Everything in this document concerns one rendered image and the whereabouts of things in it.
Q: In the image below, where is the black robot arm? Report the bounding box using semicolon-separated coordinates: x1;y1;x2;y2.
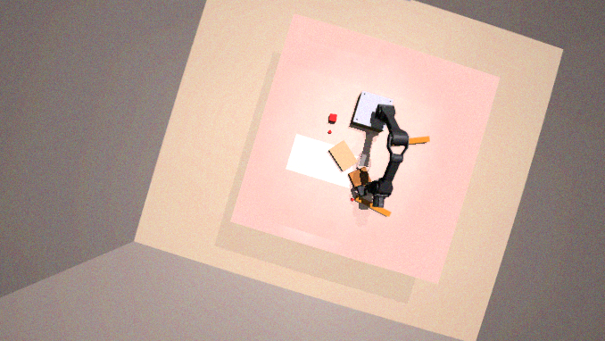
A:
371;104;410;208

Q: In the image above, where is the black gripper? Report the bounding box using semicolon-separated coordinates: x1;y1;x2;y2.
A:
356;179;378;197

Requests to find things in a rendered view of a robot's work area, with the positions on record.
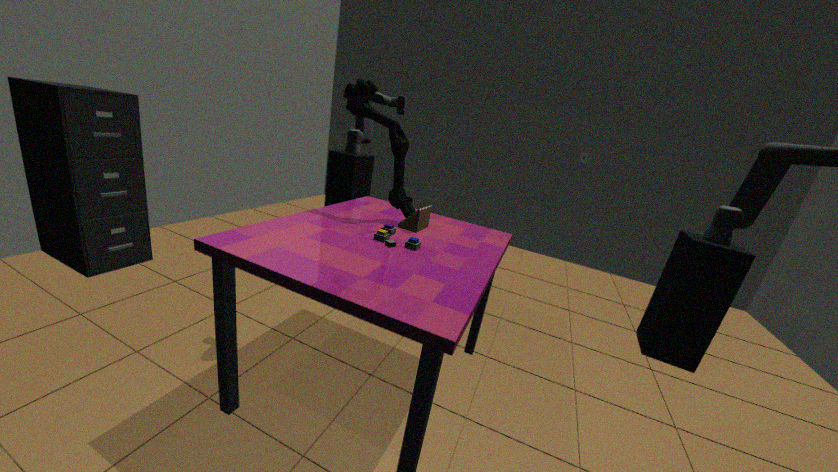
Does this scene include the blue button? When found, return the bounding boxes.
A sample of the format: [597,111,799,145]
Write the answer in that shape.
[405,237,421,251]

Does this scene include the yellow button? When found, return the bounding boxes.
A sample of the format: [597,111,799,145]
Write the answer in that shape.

════════════════

Transcribe the records verbatim, excluding pictures.

Reply to the exercise:
Everything in this document concerns one rendered image and the whereabouts of things in it.
Q: In the image below, where is the black robot arm? Report the bounding box using semicolon-separated coordinates: x1;y1;x2;y2.
A:
371;104;410;208

Q: In the image above, where is the black gripper? Report the bounding box using semicolon-separated coordinates: x1;y1;x2;y2.
A:
356;179;378;197

Requests to find things in a rendered view of a robot's work area, with the positions on record.
Does this scene include the blue button? When found, return the bounding boxes.
A sample of the format: [597,111,799,145]
Write the answer in that shape.
[405,237,421,251]

Does this scene include the yellow button? When found, return the bounding boxes.
A sample of the format: [597,111,799,145]
Write the answer in that shape.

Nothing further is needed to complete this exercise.